Distributed Agents#
This section descibes how to work with agents whos distributed agents using the queueserver. It is particularly pertinent when:
The agent is slower than the measurement
lock-step behvior is not desired
Multiple agents should run simultaneously
Human’s and agents are meant to collaborate
These agents depend on Kafka for communication. Each time they see a stop document,
they check if the run is relevant to their decision making (via trigger_condition
),
then load the Bluesky Run through Tiled.
The run is then processed, and unpacked into the relevant independent and dependent variables
(via unpack_run
).
The agent then call’s its tell
method on the independent and dependent variables. In this case
The unpack_run
might pull out some motor coordinates, and a 2-d detector image; and the tell
might cache those as relative coordinates and some post-processing of the image.

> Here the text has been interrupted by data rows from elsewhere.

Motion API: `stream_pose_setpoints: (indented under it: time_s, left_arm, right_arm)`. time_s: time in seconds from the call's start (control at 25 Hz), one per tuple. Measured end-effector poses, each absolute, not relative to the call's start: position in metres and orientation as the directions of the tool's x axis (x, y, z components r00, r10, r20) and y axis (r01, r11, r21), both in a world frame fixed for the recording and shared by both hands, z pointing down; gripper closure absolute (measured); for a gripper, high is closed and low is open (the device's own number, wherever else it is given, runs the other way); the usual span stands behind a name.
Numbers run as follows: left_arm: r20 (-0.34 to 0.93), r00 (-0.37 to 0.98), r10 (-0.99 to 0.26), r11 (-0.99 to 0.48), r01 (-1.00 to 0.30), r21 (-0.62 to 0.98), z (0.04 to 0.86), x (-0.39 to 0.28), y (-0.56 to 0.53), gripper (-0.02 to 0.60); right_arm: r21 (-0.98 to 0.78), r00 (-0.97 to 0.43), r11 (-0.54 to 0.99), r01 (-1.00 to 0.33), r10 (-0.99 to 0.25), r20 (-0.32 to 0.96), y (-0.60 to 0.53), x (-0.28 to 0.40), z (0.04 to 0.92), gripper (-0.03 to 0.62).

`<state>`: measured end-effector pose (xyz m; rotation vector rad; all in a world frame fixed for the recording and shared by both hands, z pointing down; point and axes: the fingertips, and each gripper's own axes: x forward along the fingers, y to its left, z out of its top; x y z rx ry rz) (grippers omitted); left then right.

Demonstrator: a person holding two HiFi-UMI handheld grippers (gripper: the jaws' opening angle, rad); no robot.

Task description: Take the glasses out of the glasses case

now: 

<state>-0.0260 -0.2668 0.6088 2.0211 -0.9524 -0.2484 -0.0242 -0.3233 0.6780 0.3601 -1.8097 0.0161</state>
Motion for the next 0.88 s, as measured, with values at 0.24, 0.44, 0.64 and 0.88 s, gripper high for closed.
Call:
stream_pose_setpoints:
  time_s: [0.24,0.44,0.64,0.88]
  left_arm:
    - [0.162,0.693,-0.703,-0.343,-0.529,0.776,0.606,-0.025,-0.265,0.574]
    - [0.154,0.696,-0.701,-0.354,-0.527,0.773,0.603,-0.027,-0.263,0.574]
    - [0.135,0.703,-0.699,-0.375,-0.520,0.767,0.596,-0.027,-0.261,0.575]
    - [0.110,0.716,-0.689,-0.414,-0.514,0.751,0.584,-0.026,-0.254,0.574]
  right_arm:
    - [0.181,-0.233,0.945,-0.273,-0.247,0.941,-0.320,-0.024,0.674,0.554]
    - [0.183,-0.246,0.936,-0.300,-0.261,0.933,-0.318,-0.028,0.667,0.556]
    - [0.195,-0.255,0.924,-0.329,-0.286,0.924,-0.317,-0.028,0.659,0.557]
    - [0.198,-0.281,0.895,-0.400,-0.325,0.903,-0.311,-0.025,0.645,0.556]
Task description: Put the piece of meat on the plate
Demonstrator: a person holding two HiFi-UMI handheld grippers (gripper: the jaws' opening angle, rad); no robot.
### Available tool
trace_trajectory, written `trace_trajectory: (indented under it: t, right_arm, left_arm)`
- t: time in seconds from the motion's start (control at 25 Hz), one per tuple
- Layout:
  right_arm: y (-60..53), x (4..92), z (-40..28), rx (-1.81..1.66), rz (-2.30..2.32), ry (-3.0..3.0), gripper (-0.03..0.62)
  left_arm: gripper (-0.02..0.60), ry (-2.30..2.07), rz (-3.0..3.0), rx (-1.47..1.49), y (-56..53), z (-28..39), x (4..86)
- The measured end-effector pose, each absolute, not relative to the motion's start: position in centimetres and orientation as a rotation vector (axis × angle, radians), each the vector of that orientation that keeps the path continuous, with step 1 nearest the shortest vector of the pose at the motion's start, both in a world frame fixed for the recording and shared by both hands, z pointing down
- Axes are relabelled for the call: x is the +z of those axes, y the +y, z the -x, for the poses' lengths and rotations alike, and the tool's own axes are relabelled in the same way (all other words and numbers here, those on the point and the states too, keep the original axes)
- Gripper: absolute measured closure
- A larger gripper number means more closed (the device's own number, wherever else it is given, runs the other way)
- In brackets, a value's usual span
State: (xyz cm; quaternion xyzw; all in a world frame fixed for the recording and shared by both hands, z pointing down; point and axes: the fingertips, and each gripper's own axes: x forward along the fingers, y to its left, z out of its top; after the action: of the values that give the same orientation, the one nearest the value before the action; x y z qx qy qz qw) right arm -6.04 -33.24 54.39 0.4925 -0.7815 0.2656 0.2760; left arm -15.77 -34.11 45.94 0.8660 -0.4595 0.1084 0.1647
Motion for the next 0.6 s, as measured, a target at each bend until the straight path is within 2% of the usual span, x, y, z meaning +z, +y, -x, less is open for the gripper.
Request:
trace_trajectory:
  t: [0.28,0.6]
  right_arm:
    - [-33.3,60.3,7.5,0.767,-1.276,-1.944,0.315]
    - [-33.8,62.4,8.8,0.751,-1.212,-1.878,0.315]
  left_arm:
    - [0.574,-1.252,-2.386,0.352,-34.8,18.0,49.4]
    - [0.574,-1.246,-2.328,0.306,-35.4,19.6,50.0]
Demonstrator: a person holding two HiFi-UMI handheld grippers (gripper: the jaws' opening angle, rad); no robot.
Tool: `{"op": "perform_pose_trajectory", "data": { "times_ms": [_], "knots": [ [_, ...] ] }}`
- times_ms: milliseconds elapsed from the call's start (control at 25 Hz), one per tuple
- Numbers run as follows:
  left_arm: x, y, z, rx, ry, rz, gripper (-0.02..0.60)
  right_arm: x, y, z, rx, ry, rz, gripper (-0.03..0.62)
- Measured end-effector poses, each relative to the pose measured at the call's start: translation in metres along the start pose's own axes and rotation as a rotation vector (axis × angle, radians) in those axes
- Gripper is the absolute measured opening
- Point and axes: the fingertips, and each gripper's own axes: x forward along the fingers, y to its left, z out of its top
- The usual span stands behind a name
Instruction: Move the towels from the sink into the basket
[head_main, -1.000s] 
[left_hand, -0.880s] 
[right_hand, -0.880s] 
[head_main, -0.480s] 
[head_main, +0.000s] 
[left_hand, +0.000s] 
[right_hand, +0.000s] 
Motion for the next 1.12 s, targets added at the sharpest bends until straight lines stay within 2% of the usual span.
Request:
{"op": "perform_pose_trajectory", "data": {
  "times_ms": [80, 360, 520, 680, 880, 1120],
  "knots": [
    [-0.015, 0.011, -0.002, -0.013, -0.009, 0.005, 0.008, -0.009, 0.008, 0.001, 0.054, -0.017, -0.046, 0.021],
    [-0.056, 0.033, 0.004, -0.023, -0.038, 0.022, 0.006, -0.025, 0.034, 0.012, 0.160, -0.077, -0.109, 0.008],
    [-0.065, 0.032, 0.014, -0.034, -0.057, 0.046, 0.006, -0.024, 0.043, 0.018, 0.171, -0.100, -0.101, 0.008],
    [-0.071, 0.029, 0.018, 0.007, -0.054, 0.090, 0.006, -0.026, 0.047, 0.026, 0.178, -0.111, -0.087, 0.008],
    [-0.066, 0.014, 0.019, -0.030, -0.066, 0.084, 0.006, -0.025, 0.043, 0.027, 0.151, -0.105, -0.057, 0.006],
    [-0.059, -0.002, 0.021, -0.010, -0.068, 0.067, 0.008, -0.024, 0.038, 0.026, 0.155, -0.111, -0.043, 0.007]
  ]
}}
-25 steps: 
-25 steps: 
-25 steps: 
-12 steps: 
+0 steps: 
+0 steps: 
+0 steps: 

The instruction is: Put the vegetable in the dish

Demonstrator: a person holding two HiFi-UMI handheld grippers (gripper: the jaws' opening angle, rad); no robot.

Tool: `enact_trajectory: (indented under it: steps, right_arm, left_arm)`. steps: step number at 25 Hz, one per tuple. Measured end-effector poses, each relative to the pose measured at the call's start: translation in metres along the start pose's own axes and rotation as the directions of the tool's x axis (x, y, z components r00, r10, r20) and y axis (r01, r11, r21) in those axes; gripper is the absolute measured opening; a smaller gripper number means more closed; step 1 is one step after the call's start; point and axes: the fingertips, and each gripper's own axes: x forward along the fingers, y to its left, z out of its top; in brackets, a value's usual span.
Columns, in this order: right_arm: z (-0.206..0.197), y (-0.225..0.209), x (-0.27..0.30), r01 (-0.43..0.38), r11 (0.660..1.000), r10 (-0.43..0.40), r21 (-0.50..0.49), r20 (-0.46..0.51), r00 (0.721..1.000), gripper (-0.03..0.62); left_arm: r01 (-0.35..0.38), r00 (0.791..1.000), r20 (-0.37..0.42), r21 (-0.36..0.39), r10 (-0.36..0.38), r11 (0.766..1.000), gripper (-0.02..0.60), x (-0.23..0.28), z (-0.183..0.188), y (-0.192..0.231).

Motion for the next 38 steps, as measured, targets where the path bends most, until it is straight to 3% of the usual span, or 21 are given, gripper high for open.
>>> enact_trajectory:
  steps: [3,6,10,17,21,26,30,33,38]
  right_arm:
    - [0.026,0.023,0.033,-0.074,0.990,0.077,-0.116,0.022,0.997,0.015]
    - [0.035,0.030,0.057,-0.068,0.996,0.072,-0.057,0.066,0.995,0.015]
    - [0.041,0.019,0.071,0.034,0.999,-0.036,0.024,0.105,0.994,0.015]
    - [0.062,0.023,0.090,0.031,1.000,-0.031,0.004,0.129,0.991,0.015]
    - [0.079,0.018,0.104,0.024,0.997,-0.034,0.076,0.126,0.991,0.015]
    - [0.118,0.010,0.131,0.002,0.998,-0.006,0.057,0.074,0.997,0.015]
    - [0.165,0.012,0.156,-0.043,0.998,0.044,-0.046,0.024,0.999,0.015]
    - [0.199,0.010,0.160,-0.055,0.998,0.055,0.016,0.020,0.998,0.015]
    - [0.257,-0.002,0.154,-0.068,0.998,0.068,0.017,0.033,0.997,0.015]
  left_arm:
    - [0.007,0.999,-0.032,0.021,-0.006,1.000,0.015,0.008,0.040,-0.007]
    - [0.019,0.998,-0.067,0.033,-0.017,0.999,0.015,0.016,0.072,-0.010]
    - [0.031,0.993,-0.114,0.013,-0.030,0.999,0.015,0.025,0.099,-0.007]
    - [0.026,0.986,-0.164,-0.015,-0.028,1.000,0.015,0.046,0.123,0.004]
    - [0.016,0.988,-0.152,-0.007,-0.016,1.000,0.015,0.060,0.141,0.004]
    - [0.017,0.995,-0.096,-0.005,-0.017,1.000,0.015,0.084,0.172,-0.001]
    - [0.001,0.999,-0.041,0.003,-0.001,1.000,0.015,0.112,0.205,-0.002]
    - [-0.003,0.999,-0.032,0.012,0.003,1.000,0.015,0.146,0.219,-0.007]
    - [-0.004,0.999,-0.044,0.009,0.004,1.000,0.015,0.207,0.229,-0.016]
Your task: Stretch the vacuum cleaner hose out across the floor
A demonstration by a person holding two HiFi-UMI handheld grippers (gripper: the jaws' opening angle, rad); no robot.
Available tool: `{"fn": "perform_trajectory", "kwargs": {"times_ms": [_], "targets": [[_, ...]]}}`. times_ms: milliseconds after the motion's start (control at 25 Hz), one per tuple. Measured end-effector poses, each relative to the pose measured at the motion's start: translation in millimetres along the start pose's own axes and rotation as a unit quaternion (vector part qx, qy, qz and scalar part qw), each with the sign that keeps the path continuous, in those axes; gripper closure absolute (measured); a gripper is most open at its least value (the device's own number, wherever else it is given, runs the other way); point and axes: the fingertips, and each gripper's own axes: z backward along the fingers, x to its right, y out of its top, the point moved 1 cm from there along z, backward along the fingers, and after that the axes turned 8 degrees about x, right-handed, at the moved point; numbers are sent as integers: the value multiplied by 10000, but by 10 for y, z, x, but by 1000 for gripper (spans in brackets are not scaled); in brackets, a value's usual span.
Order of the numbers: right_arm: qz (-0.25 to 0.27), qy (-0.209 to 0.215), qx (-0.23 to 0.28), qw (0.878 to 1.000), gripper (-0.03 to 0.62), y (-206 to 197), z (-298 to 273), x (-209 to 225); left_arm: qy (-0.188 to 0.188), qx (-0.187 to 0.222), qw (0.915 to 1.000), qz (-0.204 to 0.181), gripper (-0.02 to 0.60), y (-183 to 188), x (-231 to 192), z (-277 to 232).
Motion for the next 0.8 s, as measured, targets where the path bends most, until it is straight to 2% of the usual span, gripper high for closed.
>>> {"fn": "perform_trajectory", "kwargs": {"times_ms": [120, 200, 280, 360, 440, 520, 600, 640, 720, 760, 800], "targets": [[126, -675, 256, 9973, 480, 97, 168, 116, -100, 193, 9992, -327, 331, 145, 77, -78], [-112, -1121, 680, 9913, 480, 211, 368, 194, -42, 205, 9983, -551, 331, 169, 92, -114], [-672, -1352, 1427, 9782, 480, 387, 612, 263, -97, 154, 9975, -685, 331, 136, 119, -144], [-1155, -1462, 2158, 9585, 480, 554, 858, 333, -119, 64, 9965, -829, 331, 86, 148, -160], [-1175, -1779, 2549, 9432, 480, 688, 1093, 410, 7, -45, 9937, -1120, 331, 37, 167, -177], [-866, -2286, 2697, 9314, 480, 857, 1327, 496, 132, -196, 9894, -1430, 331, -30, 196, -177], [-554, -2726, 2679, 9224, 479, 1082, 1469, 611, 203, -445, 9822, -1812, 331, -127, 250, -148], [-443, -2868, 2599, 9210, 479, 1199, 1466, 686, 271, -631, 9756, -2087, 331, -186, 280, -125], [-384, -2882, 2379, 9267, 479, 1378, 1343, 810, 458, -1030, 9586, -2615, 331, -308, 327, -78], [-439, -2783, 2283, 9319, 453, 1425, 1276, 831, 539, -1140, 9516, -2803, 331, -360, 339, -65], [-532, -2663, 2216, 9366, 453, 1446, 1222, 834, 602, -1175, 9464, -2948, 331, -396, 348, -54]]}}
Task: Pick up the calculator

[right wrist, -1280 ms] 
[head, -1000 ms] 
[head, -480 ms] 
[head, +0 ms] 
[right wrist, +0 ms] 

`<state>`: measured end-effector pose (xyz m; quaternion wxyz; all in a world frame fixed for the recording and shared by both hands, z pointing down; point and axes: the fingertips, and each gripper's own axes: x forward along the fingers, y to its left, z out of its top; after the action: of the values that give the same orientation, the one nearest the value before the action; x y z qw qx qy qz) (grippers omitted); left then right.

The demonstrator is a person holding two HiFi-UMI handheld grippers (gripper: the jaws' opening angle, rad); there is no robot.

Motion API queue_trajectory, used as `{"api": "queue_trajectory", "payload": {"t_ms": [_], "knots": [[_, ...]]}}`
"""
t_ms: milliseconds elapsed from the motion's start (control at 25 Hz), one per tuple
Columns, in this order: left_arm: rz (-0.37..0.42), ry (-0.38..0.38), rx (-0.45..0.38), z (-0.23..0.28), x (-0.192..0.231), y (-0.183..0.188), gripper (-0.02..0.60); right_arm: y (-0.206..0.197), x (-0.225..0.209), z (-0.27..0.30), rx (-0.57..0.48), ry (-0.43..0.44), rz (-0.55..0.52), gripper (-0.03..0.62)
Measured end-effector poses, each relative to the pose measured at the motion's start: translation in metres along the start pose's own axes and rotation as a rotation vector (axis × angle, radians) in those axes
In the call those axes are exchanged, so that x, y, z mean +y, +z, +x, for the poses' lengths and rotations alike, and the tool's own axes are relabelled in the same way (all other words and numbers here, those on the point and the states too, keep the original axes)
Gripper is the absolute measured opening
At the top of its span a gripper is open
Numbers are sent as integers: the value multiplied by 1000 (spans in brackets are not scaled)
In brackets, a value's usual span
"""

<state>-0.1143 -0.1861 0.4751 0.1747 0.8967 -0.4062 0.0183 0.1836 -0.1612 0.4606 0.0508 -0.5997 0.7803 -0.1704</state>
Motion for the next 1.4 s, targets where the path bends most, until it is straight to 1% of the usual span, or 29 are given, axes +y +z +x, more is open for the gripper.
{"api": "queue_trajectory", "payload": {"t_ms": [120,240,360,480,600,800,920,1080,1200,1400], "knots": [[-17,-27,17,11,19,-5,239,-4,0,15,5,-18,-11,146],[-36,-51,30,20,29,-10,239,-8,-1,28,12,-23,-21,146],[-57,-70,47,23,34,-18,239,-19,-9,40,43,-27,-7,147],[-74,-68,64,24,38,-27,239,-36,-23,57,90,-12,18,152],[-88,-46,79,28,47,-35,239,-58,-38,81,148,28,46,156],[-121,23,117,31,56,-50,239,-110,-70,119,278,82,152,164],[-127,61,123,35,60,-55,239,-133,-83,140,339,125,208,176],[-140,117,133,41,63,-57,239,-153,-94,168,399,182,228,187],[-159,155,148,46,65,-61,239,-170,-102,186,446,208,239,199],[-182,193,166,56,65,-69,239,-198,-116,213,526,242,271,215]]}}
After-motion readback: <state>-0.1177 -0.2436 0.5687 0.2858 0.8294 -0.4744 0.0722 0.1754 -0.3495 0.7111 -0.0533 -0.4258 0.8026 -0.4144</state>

Agents should subclass the blusky_adaptive.agents.base.agent
and are responsible for implementing the
following.
Experiment specific#
- abstract Agent.measurement_plan(point: _SupportsArray[dtype[Any]] | _NestedSequence[_SupportsArray[dtype[Any]]] | bool | int | float | complex | str | bytes | _NestedSequence[bool | int | float | complex | str | bytes]) Tuple[str, List, dict] [source]#
Fetch the string name of a registered plan, as well as the positional and keyword arguments to pass that plan.
Args/Kwargs is a common place to transform relative into absolute motor coords, or other device specific parameters.
- Parameters:
- pointArrayLike
Next point to measure using a given plan
- Returns:
- plan_namestr
- plan_argsList
List of arguments to pass to plan from a point to measure.
- plan_kwargsdict
Dictionary of keyword arguments to pass the plan, from a point to measure.
Agent ‘brains’ specific#
- abstract Agent.ask(batch_size: int) Tuple[Sequence[Dict[str, _SupportsArray[dtype[Any]] | _NestedSequence[_SupportsArray[dtype[Any]]] | bool | int | float | complex | str | bytes | _NestedSequence[bool | int | float | complex | str | bytes]]], Sequence[_SupportsArray[dtype[Any]] | _NestedSequence[_SupportsArray[dtype[Any]]] | bool | int | float | complex | str | bytes | _NestedSequence[bool | int | float | complex | str | bytes]]] [source]#
Ask the agent for a new batch of points to measure.
- Parameters:
- batch_sizeint
Number of new points to measure
- Returns:
- docsSequence[dict]
Documents of key metadata from the ask approach for each point in next_points. Must be length of batch size.
- next_pointsSequence
Sequence of independent variables of length batch size
- Agent.report(**kwargs) Dict[str, _SupportsArray[dtype[Any]] | _NestedSequence[_SupportsArray[dtype[Any]]] | bool | int | float | complex | str | bytes | _NestedSequence[bool | int | float | complex | str | bytes]] [source]#
Create a report given the data observed by the agent. This could be potentially implemented in the base class to write document stream. Additional functionality for converting the report dict into an image or formatted report is the duty of the child class.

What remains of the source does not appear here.